複数の環境間でネットワークを直接接続しない場合は、デュアル共有 VPC ネットワーク トポロジを選択します。環境内のすべてのサーバーへのダイレクト ネットワーク パスを必要とする既存のツールを使用する場合など、NVA によってフィルタされる環境間のネットワーク接続を許可するには、ハブ アンド スポーク ネットワーク トポロジを選択します。
共有 VPC では責任を明確に分離できるため、どちらのトポロジでも共有 VPC を主要なネットワーク構成として使用します。ネットワーク管理者は、一元管理されたホスト プロジェクトでネットワーク リソースを管理します。ワークロード チームは、独自のアプリケーション リソースをデプロイして、ホスト プロジェクトに接続されたサービス プロジェクトでネットワーク リソースを消費します。

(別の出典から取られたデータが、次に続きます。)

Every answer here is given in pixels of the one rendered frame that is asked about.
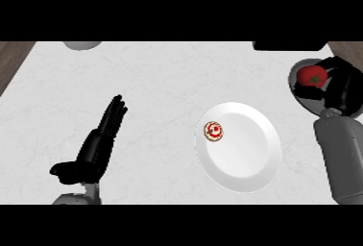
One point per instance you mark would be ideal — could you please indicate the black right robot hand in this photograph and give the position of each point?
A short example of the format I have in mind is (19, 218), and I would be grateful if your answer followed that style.
(344, 86)

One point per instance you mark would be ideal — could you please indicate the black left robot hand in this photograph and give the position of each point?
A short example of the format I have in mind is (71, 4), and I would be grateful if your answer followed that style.
(96, 150)

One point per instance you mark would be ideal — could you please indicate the red tomato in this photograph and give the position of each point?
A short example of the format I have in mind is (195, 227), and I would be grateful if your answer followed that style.
(311, 76)

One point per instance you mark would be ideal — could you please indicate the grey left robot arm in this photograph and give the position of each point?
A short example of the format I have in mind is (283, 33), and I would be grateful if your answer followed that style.
(78, 197)

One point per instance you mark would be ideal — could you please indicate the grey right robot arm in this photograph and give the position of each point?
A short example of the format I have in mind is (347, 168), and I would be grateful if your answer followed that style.
(341, 157)

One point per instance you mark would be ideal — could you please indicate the grey pan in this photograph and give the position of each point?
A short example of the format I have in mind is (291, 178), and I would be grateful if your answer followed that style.
(307, 102)

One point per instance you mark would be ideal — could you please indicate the white oval plate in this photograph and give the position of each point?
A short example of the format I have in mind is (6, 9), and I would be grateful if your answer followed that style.
(241, 147)

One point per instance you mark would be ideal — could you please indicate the black appliance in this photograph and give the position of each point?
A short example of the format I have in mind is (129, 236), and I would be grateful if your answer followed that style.
(289, 45)

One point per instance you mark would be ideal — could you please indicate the small round pizza slice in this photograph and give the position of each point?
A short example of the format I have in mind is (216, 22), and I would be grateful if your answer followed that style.
(213, 131)

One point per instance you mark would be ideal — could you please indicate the grey round bowl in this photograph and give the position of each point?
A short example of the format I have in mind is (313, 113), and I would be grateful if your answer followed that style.
(81, 45)

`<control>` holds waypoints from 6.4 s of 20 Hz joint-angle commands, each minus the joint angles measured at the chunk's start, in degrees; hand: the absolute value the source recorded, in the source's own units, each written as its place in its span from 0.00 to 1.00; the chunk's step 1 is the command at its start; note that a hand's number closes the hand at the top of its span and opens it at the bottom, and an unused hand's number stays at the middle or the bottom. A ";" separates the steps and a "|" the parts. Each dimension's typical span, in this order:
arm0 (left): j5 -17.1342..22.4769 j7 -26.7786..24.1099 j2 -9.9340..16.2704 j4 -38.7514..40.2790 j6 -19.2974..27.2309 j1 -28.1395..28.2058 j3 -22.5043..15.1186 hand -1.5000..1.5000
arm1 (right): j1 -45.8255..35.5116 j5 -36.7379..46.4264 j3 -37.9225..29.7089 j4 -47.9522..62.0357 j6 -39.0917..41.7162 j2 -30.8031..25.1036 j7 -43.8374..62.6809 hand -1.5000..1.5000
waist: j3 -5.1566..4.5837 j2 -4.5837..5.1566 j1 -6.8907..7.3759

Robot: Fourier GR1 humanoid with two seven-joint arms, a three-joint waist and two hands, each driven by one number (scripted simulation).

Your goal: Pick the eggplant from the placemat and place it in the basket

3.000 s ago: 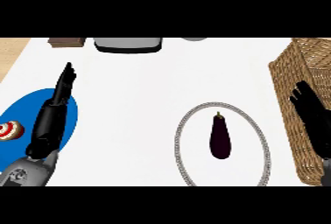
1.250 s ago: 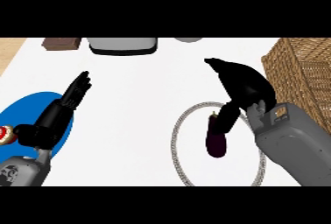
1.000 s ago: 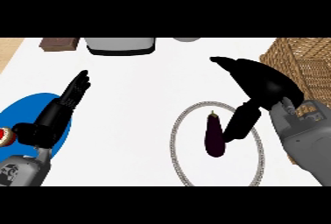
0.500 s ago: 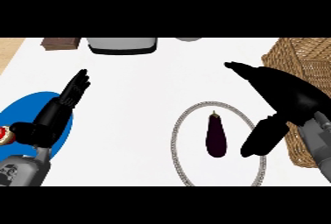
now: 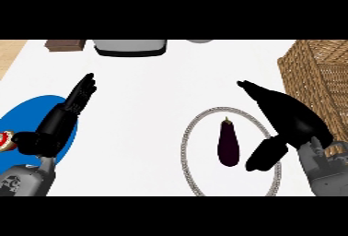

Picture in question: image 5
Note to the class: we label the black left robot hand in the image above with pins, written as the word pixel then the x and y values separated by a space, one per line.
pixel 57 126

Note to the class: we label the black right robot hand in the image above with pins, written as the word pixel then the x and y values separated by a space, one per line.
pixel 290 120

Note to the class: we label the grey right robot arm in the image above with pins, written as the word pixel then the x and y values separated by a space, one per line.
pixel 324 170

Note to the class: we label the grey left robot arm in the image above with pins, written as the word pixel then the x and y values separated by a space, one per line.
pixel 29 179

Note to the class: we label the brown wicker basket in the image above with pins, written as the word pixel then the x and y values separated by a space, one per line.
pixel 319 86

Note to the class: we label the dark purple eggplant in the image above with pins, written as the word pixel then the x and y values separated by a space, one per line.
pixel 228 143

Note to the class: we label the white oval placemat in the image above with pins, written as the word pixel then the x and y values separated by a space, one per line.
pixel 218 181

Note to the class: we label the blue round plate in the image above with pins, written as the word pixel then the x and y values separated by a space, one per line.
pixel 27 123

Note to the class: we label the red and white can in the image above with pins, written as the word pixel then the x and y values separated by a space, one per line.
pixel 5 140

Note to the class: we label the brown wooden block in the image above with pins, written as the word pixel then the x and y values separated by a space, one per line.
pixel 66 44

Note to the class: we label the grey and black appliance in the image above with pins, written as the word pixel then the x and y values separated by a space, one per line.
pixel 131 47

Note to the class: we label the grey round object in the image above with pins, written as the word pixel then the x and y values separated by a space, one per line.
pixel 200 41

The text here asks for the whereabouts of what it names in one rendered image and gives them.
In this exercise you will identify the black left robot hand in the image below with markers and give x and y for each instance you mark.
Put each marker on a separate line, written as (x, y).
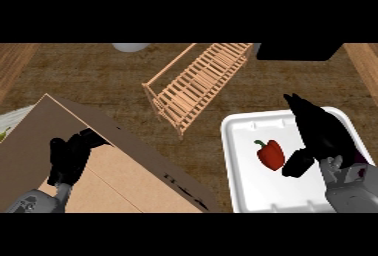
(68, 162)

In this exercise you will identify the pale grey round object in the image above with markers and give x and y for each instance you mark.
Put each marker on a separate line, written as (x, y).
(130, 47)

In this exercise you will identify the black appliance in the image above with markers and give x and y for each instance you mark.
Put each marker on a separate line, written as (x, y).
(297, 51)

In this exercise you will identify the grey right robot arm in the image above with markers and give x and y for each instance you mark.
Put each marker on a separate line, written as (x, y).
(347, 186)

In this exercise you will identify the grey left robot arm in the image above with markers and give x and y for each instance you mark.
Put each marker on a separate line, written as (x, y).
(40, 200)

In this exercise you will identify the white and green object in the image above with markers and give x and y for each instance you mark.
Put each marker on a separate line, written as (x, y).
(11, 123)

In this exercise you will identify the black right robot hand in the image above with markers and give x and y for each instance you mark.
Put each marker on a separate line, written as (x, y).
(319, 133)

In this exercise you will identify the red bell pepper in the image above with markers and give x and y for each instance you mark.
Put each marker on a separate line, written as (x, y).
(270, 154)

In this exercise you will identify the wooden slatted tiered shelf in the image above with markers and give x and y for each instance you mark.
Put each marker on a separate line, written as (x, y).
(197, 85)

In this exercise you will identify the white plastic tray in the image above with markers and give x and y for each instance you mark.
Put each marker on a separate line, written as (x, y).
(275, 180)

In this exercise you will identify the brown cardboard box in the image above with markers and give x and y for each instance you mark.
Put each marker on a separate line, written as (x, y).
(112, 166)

どちらのトポロジにも、各 VPC ネットワークのベース バージョンと制限付きバージョンが含まれています。ベース VPC ネットワークはセンシティブ データを含まないリソースに使用し、制限付き VPC ネットワークは VPC Service Controls を必要とするセンシティブ データを含むリソースに使用します。VPC Service Controls を実装する方法について詳しくは、VPC Service Controls でリソースを保護するをご覧ください。
デュアル共有 VPC ネットワーク トポロジ
Google Cloud 上の開発環境、非本番環境、本番環境のネットワークを隔離する必要がある場合は、デュアル共有 VPC ネットワーク トポロジをおすすめします。このトポロジでは、環境ごとに個別の共有 VPC ネットワークを使用します。各環境はさらにベース共有 VPC ネットワークと制限付き共有 VPC ネットワークに分割されます。

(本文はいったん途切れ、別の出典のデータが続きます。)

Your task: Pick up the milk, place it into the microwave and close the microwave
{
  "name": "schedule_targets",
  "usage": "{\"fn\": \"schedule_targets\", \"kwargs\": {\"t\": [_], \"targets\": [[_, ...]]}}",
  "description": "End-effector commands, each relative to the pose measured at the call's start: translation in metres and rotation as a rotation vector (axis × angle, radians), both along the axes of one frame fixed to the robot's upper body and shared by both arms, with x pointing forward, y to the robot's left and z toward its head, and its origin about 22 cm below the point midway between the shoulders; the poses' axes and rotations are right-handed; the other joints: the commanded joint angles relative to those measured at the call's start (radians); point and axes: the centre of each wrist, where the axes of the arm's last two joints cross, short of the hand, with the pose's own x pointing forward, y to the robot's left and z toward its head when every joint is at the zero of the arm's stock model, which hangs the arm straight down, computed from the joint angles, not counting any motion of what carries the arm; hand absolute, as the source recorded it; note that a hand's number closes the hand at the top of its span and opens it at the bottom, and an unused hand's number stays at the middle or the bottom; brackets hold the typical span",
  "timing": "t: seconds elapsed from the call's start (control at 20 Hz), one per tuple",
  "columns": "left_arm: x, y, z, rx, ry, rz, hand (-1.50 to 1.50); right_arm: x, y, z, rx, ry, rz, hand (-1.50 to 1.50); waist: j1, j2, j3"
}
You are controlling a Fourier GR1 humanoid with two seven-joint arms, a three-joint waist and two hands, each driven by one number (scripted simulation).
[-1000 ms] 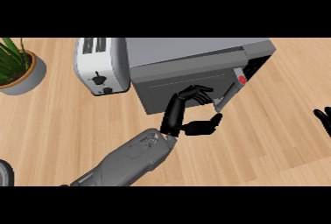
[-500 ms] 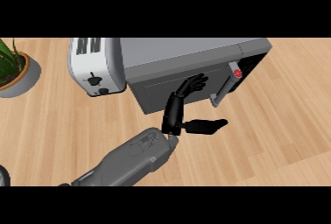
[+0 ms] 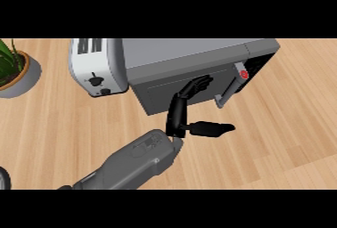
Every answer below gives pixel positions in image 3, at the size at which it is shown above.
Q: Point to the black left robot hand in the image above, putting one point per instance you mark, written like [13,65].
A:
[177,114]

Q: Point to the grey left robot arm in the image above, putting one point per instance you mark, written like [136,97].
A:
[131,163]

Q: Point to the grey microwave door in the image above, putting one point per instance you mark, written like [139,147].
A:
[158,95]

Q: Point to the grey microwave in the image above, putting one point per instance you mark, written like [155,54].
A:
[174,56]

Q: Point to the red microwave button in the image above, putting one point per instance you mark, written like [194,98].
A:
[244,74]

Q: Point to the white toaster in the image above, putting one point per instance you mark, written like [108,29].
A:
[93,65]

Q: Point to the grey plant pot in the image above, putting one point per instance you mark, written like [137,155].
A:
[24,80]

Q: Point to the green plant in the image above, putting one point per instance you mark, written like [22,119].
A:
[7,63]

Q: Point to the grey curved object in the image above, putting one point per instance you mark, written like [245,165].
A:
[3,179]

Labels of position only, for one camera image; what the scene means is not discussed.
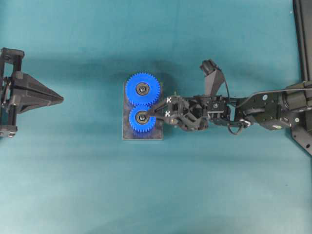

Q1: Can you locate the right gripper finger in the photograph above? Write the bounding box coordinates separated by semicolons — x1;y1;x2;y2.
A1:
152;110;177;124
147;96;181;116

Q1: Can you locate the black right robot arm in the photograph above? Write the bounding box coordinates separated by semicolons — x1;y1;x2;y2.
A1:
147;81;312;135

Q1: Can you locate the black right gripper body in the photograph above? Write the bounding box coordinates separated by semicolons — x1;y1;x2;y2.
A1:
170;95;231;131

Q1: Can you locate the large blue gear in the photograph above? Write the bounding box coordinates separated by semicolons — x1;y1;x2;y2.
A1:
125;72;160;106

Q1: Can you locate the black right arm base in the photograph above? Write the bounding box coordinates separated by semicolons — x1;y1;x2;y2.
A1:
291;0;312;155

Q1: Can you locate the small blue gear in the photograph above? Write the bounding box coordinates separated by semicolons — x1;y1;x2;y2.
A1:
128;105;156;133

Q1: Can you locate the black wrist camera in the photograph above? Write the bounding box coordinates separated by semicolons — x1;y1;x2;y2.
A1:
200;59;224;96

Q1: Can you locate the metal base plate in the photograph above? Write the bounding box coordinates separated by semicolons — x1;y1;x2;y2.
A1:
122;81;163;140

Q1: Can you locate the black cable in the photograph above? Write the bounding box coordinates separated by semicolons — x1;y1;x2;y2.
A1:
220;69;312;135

次の図は、デュアル共有 VPC ネットワーク トポロジを示しています。
この図は、デュアル共有 VPC トポロジの次の重要なコンセプトを表しています。
- 各環境(本番環境、非本番環境、開発環境)には、ベース ネットワーク用および制限付きネットワーク用にそれぞれ 1 つずつの共有 VPC ネットワークがあります。この図には本番環境のみが示されていますが、環境ごとに同じパターンが繰り返されます。
- 各共有 VPC ネットワークには 2 つのサブネットがあり、各サブネットは異なるリージョンにあります。
- オンプレミス リソースとの接続は、各共有 VPC ネットワークの Dedicated Interconnect インスタンスに対応する 4 つの VLAN アタッチメント経由で有効になりますが、これには 4 つの Cloud Router サービス(冗長性を確保するために各リージョンに 2 つ)が使用されます。詳細については、オンプレミス環境と Google Cloud 間のハイブリッド接続をご覧ください。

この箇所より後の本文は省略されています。